Quando
completava cinco décadas de atividade em nome próprio, Keith Jarrett renunciou
ao privilégio enunciado por alturas do seu primeiro disco de piano solo
(“Facing You”) e cancelou os seus concertos – incluindo o da última Bienal de
Veneza, em que seria agraciado com um prémio especial de carreira. Talvez tenha
sido essa a sua motivação para ir à arca frigorífica à cata desta gravação (de
julho de 2006, na mesmíssima cidade), cujo simbolismo é, até, algo redentor:
afinal, a fénix era aquele pássaro que na mitologia grega ressurgia das
próprias cinzas – tal como o Gran Teatro La Fenice, aliás, que ardeu três vezes
desde a sua construção, a última das quais em 1996, estava Jarrett a ser
devorado pela doença sistémica de intolerância ao esforço, que o pôs a sentir-se
entre a vida e a morte durante um par de anos.
Trata-se, portanto, de
renascimento, para não dizer imortalidade, que parece mal, embora Jarrett
interrompa o seu extemporâneo fluxo de improvisação, só, para a certa altura
tocar uma canção (‘The Sun Whose Rays’, da ópera cómica “Mikado”, de Gilbert
& Sullivan) que inclui estes versos: “I mean to rule the earth/ As he the
sky/ We really know our worth/ The sun and I” – isto, numa casa que testemunhou
em pleno ottocento o contorcionismo laríngeo
de acordo com Rossini, Donizetti e Bellini!

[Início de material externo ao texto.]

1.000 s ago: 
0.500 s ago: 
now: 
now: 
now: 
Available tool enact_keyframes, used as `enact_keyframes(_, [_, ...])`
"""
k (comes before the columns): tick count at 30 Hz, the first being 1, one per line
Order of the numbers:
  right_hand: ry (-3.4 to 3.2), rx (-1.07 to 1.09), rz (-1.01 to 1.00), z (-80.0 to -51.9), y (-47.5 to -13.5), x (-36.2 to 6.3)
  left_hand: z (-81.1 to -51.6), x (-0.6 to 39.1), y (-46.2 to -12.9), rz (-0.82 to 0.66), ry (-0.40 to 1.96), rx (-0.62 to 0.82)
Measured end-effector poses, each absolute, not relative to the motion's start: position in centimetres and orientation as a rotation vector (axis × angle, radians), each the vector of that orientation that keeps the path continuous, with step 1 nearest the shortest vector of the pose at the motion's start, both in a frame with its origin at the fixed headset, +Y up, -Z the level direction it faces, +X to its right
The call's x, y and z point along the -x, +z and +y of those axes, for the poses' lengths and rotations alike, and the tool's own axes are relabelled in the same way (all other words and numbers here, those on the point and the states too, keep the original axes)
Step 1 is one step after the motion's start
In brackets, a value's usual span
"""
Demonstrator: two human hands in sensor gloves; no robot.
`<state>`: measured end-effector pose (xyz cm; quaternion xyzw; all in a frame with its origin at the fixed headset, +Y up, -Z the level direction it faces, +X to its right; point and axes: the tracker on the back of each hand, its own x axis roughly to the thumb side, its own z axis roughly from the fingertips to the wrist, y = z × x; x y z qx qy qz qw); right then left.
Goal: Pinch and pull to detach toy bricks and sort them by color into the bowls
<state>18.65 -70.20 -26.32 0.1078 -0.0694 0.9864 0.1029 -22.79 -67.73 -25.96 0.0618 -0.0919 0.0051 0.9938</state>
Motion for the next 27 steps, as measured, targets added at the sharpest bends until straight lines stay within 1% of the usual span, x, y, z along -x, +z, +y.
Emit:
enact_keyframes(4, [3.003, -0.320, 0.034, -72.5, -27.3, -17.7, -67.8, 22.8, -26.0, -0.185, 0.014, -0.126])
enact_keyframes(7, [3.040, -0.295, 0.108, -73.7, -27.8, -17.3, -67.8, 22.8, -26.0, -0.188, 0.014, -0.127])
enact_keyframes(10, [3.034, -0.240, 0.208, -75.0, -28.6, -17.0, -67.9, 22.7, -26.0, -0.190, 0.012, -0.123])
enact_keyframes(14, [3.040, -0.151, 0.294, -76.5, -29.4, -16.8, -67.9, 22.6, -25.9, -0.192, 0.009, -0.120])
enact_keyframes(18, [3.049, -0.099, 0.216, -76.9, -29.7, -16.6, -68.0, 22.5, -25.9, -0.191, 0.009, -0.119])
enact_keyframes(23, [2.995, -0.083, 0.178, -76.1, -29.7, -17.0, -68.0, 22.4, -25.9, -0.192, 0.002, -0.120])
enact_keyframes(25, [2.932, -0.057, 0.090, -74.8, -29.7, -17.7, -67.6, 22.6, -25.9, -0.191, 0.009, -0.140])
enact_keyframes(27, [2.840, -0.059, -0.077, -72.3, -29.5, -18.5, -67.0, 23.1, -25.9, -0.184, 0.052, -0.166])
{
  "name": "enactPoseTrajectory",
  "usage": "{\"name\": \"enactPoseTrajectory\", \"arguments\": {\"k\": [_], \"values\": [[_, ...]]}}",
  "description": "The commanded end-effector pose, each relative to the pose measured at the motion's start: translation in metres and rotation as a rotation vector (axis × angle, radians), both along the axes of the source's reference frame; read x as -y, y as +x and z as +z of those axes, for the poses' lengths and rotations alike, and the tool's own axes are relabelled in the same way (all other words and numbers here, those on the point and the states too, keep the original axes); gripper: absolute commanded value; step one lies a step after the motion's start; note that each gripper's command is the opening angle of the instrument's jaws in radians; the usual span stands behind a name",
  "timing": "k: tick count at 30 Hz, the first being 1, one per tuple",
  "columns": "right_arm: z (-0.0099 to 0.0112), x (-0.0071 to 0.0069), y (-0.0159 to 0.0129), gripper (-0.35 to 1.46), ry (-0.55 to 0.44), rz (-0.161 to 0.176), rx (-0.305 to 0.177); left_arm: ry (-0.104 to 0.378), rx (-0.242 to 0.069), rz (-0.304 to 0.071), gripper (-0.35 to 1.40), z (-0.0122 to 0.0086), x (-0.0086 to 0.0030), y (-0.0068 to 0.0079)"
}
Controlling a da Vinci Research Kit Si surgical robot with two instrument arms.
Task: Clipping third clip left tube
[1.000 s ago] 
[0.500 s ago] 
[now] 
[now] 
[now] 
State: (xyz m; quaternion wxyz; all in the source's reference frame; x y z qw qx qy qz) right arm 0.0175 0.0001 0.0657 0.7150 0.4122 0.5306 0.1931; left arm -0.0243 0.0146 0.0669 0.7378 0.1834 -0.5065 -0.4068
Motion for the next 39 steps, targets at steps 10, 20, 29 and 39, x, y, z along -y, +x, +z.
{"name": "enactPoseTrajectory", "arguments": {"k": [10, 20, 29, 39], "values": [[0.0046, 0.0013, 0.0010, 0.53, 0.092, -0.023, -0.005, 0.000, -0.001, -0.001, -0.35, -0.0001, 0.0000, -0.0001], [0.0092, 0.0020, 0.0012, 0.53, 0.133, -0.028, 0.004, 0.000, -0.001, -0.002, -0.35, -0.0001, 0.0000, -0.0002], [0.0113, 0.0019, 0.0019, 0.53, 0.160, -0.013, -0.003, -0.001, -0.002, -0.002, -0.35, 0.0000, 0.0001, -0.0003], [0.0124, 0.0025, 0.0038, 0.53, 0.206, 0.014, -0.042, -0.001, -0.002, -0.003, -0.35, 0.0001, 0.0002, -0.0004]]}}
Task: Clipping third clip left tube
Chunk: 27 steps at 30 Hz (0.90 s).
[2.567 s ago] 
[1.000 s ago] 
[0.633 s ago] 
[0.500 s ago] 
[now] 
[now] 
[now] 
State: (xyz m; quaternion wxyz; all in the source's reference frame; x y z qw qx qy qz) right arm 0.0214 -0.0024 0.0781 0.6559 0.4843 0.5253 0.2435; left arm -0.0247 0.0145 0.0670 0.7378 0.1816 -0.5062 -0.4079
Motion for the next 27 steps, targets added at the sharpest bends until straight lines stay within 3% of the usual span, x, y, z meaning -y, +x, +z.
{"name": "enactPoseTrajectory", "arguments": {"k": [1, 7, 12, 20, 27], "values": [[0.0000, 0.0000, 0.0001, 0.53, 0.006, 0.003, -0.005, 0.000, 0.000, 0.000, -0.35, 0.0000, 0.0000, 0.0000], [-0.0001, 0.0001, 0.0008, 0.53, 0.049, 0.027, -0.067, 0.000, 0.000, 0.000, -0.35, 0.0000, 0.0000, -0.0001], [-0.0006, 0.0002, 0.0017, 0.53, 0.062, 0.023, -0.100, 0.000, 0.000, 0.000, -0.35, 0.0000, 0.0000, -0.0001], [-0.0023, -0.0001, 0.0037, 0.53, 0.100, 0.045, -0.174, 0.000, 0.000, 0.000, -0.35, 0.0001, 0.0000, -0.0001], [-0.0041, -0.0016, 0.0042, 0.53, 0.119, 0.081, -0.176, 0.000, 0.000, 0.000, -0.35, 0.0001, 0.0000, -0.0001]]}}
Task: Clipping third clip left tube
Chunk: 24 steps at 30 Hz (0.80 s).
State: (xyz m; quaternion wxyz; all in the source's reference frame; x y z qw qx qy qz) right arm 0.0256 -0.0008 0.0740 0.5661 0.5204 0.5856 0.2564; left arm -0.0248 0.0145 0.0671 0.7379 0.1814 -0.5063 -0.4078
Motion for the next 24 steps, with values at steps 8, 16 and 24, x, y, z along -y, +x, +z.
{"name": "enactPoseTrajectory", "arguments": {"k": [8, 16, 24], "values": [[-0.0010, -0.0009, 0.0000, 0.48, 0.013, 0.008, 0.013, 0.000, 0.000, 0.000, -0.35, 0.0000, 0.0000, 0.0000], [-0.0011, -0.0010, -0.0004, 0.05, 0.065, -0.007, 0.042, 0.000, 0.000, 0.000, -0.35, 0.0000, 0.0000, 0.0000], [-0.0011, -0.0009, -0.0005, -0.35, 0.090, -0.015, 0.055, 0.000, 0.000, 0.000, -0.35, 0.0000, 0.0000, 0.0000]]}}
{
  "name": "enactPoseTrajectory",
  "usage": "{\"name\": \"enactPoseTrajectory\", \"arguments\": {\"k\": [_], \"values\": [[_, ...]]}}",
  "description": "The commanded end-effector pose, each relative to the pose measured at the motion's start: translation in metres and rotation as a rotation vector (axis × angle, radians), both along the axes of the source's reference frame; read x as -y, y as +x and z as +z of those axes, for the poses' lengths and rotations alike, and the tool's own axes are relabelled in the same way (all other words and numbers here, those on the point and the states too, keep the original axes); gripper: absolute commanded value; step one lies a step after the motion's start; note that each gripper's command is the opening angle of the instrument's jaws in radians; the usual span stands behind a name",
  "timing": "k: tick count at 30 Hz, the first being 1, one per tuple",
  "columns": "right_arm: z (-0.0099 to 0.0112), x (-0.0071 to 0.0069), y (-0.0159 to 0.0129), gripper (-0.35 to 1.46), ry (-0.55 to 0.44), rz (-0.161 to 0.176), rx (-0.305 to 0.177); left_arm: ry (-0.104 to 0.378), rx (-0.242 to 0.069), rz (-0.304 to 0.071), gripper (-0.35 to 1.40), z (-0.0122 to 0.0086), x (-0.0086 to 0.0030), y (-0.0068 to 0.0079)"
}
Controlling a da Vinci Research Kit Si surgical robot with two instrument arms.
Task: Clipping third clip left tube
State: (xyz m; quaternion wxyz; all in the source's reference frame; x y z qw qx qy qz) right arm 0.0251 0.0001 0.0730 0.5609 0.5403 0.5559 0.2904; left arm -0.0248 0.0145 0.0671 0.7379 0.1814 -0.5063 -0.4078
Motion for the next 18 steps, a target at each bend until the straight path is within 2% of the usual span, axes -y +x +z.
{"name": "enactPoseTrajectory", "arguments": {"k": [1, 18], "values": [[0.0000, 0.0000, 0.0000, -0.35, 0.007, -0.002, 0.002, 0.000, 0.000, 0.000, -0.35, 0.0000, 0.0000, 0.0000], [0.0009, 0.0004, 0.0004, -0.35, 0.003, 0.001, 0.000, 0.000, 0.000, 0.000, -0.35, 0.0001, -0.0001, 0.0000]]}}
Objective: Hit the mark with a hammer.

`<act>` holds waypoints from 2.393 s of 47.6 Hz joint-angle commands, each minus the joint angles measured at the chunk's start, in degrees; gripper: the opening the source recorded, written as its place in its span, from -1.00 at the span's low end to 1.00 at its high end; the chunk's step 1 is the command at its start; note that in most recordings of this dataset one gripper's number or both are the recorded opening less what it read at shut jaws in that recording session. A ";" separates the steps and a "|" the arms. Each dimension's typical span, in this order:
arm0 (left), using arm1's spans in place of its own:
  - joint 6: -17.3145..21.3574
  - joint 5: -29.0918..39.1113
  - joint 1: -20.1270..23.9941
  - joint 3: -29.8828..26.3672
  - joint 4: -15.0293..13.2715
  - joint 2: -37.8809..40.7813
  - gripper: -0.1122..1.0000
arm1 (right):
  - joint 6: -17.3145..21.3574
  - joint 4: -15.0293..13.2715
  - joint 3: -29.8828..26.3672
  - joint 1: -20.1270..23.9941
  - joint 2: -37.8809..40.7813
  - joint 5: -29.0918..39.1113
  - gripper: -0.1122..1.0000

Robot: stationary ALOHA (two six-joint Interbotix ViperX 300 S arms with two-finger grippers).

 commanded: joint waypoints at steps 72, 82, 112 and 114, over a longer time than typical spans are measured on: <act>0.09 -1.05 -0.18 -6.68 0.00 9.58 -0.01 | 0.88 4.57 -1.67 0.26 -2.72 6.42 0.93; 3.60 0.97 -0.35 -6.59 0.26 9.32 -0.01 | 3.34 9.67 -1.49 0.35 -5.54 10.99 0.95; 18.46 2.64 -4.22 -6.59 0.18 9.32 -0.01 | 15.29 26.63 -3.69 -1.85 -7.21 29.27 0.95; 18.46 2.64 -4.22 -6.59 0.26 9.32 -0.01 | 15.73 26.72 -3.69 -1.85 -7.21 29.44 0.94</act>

Não que os grunhidos de Jarrett lhes
fiquem muito aquém: por sinal, no capítulo das vocalizações não-verbais, o
pianista seria um formidável objeto de estudo caso alguém quisesse transferir
para aquilo que faz em palco o que no artigo “Tennis grunts communicate acoustic cues to sex and contest outcome” foi
identificado em campos de ténis. Quanto ao que faz ao teclado, não
obstante a delicadeza de um par de standards,
está escrito desde 1900, em “Os Buddenbrook”, de Thomas Mann: “Há algo de
pecaminoso no excesso e sofreguidão com que cada invenção é desfrutada e
explorada, algo de desespero cínico, semelhante à ânsia de volúpia e à avidez
decadente na forma como se suga a última gota de doçura da música até à
exaustão, ao asco, ao tédio”. Até morrer, para depois renascer.